Does the idea of plates floating like boats and the idea of them interacting by mechanical collisions is really somehting more than a suggestive way of viewing a process that takes enourmous amounts of time, energy and mass so that we, insignificant and ephimeral creatures, can have a toy model in our minds?

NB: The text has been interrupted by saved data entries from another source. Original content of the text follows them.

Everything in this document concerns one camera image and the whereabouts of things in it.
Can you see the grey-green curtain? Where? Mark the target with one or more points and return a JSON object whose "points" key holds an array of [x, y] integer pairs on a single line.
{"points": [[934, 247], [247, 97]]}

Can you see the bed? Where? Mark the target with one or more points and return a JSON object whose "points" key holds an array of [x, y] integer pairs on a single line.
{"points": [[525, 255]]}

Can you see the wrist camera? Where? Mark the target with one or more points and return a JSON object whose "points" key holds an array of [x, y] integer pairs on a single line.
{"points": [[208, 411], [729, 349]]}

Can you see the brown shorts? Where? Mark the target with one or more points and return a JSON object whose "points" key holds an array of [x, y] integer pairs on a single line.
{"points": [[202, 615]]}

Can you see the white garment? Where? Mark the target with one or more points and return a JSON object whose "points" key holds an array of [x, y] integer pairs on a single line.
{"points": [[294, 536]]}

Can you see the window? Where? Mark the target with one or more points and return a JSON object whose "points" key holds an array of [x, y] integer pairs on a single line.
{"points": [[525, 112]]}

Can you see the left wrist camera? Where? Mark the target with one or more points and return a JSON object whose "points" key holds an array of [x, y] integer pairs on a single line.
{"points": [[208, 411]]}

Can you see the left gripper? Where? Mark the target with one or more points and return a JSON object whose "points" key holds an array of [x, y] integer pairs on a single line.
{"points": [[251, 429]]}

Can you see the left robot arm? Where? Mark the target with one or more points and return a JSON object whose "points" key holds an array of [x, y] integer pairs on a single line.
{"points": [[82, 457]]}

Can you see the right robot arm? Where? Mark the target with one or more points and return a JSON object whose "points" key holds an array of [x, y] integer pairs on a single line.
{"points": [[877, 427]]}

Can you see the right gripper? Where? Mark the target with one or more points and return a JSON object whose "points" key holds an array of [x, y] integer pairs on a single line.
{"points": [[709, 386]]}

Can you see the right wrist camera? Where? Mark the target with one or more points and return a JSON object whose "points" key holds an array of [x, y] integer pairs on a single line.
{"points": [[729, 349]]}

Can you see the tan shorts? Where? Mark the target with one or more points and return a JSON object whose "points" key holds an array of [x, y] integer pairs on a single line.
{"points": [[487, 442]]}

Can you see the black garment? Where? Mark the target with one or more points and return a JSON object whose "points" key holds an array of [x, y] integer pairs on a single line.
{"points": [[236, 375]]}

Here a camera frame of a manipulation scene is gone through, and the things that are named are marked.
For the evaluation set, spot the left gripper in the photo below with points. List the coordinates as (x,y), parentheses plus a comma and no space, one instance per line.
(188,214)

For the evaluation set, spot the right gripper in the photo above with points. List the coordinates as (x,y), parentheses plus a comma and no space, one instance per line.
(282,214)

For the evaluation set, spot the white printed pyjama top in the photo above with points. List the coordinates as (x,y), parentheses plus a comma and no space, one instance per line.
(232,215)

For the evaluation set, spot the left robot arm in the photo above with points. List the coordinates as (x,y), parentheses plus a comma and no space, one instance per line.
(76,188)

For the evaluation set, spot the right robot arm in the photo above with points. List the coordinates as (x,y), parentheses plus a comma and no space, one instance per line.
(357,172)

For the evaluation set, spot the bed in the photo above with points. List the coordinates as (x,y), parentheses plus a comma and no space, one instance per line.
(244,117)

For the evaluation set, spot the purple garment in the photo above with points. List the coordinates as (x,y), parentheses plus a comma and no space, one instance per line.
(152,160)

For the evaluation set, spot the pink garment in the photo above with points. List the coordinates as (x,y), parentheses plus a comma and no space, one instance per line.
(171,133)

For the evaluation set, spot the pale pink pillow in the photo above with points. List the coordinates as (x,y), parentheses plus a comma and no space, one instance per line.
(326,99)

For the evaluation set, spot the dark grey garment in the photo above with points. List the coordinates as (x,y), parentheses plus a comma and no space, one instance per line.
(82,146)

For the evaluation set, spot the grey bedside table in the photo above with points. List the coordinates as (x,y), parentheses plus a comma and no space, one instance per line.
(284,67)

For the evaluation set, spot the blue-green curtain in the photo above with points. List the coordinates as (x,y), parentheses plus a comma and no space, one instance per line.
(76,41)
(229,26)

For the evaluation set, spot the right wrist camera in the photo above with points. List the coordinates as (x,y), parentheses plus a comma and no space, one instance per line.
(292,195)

Is India been pushed by a force or is it really just moving like a billiard ball until it collides with another and changes its momentum?

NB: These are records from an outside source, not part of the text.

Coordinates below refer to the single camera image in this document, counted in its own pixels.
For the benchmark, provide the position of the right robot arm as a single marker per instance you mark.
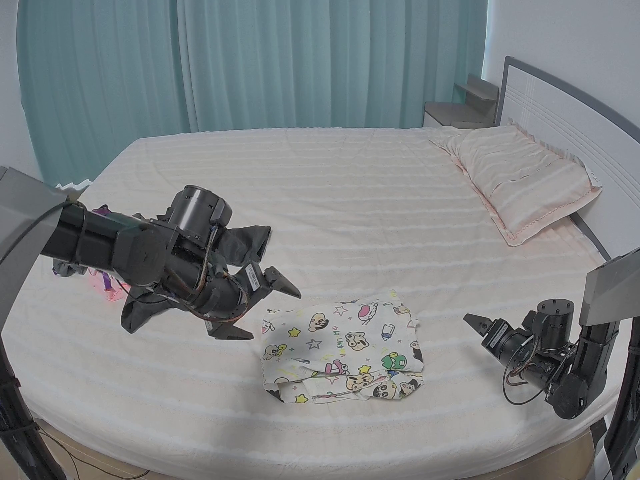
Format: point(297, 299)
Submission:
point(590, 348)

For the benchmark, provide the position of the blue-green curtain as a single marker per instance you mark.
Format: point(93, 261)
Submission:
point(100, 68)
point(325, 43)

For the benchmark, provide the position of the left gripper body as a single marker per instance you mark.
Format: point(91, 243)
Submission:
point(235, 298)

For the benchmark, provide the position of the pile of clothes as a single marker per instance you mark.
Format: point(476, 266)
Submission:
point(112, 290)

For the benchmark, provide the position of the bed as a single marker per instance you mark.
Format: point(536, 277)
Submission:
point(350, 193)

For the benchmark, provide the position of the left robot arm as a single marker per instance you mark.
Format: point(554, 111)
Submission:
point(110, 248)

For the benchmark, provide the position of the black garment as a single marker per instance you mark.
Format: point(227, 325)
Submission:
point(250, 240)

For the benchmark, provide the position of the pale pink striped pillow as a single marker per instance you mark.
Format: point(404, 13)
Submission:
point(520, 178)

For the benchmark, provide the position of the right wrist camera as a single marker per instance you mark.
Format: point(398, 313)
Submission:
point(530, 320)

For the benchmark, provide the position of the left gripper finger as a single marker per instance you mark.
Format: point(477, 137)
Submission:
point(230, 333)
point(282, 283)

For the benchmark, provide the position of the white printed pyjama top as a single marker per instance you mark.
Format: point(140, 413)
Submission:
point(340, 333)

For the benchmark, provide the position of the grey bedside table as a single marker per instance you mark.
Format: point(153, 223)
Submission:
point(455, 113)

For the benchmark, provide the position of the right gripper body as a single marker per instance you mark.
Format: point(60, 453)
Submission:
point(505, 340)

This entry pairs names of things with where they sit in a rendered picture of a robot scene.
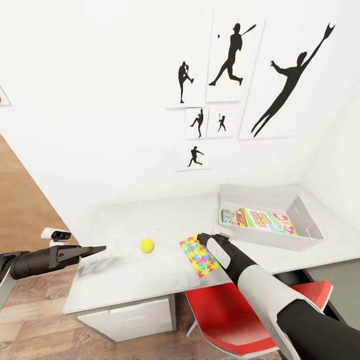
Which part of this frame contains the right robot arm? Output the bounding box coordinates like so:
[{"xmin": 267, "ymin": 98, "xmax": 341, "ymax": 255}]
[{"xmin": 196, "ymin": 225, "xmax": 360, "ymax": 360}]

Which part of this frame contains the jigsaw puzzle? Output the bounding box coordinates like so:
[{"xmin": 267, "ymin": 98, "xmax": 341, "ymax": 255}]
[{"xmin": 179, "ymin": 232, "xmax": 221, "ymax": 279}]

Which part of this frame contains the board game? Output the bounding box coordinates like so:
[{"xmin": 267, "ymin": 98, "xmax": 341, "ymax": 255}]
[
  {"xmin": 221, "ymin": 209, "xmax": 240, "ymax": 226},
  {"xmin": 237, "ymin": 207, "xmax": 298, "ymax": 236}
]

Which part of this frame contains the tennis ball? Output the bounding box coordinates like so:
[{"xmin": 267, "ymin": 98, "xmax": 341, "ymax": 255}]
[{"xmin": 140, "ymin": 238, "xmax": 154, "ymax": 253}]

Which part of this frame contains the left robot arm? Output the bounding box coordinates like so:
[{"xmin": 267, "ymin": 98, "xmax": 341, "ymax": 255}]
[{"xmin": 0, "ymin": 227, "xmax": 107, "ymax": 311}]

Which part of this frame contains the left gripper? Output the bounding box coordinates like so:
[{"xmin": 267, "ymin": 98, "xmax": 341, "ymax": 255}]
[{"xmin": 28, "ymin": 245, "xmax": 107, "ymax": 276}]

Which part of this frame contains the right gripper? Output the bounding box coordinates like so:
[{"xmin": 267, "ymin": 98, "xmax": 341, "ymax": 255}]
[{"xmin": 196, "ymin": 232, "xmax": 213, "ymax": 246}]

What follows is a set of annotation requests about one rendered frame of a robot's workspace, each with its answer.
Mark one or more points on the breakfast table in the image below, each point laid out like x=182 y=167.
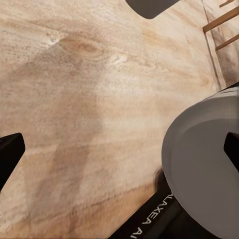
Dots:
x=227 y=16

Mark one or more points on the trash can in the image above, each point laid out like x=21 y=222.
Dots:
x=149 y=9

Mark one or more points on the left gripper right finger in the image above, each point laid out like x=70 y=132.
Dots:
x=231 y=148

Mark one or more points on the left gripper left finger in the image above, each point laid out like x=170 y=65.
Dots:
x=12 y=148

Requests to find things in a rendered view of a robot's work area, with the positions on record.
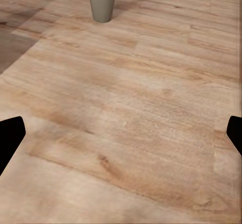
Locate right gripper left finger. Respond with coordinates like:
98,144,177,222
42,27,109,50
0,116,25,176

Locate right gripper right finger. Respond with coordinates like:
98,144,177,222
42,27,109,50
226,116,242,155

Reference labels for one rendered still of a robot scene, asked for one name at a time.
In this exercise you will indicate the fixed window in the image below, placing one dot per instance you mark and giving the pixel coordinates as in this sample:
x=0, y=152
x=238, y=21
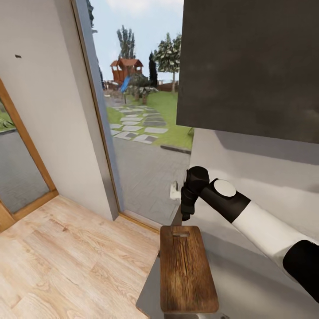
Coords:
x=131, y=51

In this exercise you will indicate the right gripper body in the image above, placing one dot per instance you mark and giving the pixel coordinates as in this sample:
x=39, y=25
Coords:
x=187, y=204

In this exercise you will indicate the cabinet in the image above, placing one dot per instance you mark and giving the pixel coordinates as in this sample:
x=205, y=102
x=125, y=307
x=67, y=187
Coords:
x=251, y=67

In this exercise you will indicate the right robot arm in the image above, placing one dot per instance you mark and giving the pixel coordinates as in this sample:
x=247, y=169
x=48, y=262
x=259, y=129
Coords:
x=293, y=252

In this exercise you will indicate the cutting board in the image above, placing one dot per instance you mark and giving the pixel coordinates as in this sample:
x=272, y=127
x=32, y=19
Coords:
x=186, y=282

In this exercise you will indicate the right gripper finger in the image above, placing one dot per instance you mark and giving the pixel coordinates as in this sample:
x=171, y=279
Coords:
x=185, y=217

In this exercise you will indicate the door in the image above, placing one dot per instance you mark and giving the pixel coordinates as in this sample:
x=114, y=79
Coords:
x=25, y=184

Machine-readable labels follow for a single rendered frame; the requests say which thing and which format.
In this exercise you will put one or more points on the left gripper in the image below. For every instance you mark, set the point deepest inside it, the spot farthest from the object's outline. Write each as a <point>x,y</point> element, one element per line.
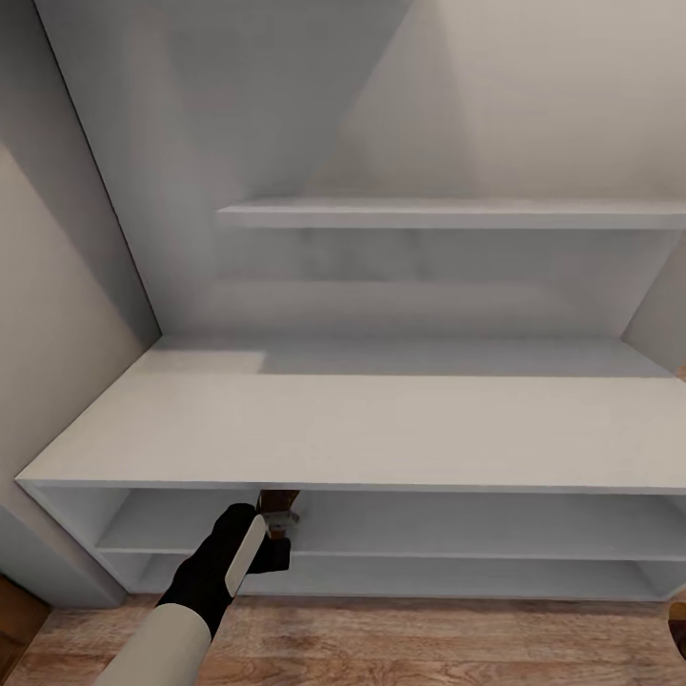
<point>276,558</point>

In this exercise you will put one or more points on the door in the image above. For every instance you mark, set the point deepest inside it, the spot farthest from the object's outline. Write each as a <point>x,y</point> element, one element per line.
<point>21,618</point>

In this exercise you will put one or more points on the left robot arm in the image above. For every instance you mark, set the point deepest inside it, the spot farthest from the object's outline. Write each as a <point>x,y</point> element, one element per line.
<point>169,648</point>

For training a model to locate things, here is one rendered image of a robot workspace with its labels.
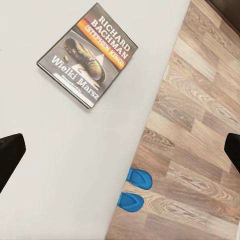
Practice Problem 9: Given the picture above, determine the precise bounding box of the hardback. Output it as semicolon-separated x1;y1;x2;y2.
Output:
36;2;138;109

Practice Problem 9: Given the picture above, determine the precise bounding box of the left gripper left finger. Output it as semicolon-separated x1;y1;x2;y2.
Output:
0;133;26;193

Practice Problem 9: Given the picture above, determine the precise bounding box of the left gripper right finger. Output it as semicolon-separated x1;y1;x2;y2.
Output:
224;132;240;173

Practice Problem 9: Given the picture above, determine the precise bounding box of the sandal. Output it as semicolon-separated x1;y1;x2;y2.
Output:
126;168;153;190
116;193;144;213

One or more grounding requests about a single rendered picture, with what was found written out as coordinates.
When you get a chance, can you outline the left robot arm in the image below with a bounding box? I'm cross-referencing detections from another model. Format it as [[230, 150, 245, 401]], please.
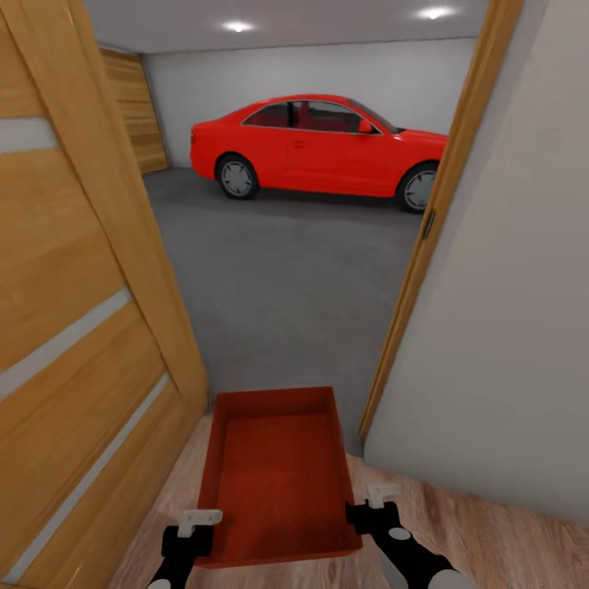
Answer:
[[146, 508, 223, 589]]

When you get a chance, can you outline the storage box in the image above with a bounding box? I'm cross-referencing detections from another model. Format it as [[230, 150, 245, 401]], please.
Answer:
[[194, 386, 363, 569]]

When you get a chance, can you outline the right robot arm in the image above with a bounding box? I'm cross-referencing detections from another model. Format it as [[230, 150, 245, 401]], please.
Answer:
[[345, 482, 483, 589]]

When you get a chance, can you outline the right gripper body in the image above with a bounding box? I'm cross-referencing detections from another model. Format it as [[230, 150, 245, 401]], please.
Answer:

EDIT: Ok, so I've actually done the calculation now:
According to the USGS, the Indian plate had a speed of $v =9 \; m/century = 2.85\cdot 10 ^{-9}\; m/s$.
The surface area of the plate is $A = 1.19\cdot 10^{7}\; km^2$. If we suppose the thickness of the crust here to be of $h = 50\; km$ (which is thicker than it probably is) then the volume of the plate is $V = A\cdot h= 5.95\cdot 10^{8}\; km^3 = 5.95\cdot 10^{17}\; m^3$. We can estimate the mass of the plate by assuming a density of $\rho = 3\; g/cm^3 = 3\cdot 10^3\; kg/m^3$ (this density is higher than the average we should expect for the crust so we are not been very conservative at all). Thus the mass of the Indian plate is around $m = \rho V = 1.79\cdot 10^{21}\; kg$ in the best case scenario.
Then the kinetic energy of the Indian plate had to be lower than $E_k = \frac{1}{2}mv^2 = 7269\; J = 1.7 \; cal$, which is even less than what @Keith McClary has suggested since this is less than a $1/300 \; th$ of the energy of a candy bar.
Now, we can use Newton's Second Law of Motion in the form $\Delta t = mv/F$, where $m$ is the mass of the Indian plate and $v$ is its velocity, to get the time needed to stop the plate, $\Delta t$, when we apply a constant force, $F$, against its motion. Even if the kinetic energy is insignificant it is not easily absorbed during a collision due to the huge inertia of the plate. But still if we suppose $1$ million people, each person pushing with $3000 \; N$ of force then those people could have stopped the continent in less than $\Delta t = 30\; minutes$. A single weight-lifter would have been able to stop the entire Indian continental plate if he pushed with $F = 8000\; N$ for about $\Delta t = 20.2\; years$.
I think that the mechanical stress of the entire eurasian continent creates larger forces that a single human and this "collision" has been going on for millions of years (not 20 years) and is still going on. So this is where it looks absurd to me to talk about a "collision" of plates for the formation of the Himalayas. The driving mechanism has to be a huge force pressing the Indian plate against Eurasia.